Prompt: Copy each line in the data below that contains the word "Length".

Data to process:

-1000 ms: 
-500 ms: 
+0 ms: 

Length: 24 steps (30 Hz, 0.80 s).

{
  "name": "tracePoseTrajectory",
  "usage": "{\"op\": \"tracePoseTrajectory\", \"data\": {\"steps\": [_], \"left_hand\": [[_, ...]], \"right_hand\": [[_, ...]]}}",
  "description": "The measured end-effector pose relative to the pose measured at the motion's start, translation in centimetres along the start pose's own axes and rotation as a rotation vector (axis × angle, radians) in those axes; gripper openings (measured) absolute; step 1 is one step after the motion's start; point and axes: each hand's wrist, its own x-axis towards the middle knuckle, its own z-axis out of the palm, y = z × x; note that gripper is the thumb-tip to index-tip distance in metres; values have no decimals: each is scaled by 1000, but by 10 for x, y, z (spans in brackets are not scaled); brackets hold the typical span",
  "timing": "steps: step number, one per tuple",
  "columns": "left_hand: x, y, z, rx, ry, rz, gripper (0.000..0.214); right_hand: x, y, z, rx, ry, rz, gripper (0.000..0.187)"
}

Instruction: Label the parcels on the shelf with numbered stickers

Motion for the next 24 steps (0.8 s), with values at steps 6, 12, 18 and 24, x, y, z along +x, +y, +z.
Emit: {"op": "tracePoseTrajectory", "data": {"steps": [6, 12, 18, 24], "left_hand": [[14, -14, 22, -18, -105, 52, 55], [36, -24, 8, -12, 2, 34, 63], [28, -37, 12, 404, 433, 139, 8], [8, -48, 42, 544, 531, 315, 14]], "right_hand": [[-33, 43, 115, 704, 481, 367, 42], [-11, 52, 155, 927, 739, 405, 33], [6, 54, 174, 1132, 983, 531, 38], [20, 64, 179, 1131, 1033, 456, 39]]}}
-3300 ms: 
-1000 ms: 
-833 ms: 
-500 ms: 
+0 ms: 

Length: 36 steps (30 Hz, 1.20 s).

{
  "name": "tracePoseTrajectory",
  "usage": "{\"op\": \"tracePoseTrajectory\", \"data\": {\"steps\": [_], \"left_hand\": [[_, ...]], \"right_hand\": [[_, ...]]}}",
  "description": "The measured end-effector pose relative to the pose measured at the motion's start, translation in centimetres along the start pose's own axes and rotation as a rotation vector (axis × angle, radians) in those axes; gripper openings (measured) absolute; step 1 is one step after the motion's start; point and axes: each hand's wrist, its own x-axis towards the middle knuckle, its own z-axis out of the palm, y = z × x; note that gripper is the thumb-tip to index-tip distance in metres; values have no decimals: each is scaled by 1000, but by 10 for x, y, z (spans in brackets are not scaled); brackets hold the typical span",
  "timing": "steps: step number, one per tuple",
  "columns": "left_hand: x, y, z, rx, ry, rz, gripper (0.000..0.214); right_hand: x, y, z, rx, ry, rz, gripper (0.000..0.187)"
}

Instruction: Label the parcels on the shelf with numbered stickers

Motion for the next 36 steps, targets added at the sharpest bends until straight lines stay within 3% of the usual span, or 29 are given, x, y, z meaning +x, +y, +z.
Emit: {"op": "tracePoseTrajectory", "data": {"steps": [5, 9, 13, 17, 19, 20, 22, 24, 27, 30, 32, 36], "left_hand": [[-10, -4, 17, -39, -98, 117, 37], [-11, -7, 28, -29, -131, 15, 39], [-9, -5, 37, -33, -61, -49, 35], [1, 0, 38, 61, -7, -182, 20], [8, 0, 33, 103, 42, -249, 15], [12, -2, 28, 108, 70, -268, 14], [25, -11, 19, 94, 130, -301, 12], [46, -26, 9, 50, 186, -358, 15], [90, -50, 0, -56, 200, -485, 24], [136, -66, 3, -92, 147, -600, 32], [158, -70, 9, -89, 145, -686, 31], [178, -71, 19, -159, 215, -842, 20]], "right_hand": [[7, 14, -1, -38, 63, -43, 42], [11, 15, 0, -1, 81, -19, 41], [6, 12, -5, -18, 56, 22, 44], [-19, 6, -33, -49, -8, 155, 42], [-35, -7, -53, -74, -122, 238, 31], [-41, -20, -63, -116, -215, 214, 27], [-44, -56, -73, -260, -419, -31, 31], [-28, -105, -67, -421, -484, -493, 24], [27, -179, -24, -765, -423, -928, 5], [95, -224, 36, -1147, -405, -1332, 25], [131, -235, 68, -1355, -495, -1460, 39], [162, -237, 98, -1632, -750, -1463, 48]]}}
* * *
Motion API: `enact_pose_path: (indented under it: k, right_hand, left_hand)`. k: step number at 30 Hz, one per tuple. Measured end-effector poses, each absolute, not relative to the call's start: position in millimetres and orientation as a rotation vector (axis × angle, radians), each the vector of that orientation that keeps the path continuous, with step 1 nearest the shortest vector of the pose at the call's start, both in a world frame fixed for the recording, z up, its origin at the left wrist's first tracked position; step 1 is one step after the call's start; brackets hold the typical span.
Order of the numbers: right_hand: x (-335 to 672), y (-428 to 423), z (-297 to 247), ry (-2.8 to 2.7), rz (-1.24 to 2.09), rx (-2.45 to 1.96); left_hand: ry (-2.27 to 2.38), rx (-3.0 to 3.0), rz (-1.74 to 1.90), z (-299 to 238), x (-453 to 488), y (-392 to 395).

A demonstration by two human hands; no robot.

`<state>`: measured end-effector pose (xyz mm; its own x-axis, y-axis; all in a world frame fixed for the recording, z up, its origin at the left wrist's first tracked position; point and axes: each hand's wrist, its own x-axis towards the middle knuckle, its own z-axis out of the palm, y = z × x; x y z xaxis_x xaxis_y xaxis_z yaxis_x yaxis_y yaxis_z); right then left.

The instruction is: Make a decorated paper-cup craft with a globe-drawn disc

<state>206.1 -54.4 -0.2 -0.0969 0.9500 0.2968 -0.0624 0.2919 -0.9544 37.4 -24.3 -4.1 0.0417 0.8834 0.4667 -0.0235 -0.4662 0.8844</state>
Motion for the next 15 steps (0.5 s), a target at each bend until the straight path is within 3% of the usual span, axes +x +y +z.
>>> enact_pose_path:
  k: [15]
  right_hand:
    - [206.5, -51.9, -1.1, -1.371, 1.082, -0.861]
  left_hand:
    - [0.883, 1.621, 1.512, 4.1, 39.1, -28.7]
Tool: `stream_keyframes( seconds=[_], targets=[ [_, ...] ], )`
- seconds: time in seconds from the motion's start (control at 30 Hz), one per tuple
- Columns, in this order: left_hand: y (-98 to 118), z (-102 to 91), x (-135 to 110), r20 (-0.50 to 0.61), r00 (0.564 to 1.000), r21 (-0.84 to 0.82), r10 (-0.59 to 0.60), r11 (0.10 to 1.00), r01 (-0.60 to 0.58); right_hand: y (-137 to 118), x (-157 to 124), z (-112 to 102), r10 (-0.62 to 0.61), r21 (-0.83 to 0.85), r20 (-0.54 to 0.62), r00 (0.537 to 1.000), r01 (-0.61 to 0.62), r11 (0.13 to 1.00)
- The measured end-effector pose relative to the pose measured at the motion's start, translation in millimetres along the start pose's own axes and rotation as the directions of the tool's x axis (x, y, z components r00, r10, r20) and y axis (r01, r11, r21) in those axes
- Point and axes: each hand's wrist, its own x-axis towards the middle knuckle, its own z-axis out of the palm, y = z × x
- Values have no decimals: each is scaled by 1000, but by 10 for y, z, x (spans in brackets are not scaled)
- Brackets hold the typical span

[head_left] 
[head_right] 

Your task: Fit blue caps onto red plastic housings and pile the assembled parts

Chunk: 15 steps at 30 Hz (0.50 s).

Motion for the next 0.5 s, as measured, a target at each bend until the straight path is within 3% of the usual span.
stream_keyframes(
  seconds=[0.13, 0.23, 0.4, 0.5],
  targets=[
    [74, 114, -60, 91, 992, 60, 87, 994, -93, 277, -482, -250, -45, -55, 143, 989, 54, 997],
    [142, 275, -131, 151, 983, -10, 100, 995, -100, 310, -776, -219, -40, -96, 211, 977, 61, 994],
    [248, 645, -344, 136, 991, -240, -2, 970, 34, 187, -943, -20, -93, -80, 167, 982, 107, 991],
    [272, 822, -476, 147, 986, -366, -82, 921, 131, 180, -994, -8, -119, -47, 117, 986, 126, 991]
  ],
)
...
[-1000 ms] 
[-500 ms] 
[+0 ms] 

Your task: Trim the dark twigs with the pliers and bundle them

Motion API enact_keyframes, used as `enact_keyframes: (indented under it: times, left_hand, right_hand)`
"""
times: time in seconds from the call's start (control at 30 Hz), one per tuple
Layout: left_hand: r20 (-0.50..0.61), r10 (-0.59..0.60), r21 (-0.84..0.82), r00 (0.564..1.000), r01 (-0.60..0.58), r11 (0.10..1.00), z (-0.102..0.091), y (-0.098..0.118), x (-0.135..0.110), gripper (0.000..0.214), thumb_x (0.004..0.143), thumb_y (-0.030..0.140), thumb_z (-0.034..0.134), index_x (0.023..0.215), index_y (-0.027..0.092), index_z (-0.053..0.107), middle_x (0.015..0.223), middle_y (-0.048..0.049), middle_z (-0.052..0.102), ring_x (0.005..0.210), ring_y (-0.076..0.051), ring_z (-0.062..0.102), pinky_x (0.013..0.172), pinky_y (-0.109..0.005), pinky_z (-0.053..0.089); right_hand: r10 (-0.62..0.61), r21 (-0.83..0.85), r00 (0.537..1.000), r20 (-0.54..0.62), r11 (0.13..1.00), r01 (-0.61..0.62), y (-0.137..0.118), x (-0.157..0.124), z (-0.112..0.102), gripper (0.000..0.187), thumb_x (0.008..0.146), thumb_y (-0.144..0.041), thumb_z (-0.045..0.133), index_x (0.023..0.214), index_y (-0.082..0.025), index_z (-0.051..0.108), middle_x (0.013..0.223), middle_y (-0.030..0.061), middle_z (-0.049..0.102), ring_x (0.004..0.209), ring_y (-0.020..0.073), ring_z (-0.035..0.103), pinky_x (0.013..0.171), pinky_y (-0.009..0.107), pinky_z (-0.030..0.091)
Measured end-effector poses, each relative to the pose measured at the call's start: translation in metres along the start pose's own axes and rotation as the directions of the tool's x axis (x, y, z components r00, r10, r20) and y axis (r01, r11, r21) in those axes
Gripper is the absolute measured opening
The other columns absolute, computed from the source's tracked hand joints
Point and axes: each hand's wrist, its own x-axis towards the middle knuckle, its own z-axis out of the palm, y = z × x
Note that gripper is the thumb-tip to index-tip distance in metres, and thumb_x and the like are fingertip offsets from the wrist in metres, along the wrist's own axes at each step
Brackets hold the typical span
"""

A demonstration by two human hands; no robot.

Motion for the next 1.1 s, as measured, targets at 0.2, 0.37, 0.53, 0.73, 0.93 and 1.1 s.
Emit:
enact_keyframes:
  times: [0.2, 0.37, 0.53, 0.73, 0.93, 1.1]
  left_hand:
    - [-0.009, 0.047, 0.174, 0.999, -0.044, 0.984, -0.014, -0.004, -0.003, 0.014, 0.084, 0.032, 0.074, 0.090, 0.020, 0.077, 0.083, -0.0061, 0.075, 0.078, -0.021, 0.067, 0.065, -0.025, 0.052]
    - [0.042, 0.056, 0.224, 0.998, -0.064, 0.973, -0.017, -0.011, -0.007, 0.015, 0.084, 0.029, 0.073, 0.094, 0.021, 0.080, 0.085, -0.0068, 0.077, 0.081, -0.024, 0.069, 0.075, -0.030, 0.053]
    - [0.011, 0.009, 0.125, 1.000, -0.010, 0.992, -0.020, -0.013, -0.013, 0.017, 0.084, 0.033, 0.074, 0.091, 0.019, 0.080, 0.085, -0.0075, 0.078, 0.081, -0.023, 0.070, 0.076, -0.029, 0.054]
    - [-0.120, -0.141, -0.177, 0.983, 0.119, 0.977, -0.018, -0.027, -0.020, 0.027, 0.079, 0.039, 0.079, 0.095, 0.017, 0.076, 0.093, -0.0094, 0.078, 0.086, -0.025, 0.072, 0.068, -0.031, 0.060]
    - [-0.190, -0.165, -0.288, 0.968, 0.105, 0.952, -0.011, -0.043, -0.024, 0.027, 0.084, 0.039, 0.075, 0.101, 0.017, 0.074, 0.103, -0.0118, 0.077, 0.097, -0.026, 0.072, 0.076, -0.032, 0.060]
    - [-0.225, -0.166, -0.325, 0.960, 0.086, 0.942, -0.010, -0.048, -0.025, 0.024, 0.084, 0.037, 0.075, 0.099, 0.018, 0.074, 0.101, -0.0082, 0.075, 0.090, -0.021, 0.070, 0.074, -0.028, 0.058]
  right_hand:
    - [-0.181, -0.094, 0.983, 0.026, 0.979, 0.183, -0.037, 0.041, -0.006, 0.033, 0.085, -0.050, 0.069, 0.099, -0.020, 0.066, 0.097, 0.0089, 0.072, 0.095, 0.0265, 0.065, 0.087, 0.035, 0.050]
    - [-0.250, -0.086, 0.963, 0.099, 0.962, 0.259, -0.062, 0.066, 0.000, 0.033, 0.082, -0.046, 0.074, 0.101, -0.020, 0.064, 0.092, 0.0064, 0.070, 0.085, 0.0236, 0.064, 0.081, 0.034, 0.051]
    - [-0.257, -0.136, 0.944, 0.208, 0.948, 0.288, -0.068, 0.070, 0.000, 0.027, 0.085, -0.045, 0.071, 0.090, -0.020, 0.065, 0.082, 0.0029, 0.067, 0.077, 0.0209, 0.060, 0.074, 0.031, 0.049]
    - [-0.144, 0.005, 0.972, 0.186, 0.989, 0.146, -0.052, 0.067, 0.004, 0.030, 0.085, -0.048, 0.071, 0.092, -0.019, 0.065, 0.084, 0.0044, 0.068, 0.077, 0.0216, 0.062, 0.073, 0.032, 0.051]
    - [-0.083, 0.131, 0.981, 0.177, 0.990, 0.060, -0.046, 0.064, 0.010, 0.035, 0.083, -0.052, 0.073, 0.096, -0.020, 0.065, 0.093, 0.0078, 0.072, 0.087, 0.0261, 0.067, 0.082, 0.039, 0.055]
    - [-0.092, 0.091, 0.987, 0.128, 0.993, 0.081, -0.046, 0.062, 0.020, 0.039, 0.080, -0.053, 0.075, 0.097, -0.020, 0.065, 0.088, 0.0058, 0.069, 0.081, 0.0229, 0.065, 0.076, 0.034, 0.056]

Response to the task:
Length: 24 steps (30 Hz, 0.80 s).
Length: 36 steps (30 Hz, 1.20 s).

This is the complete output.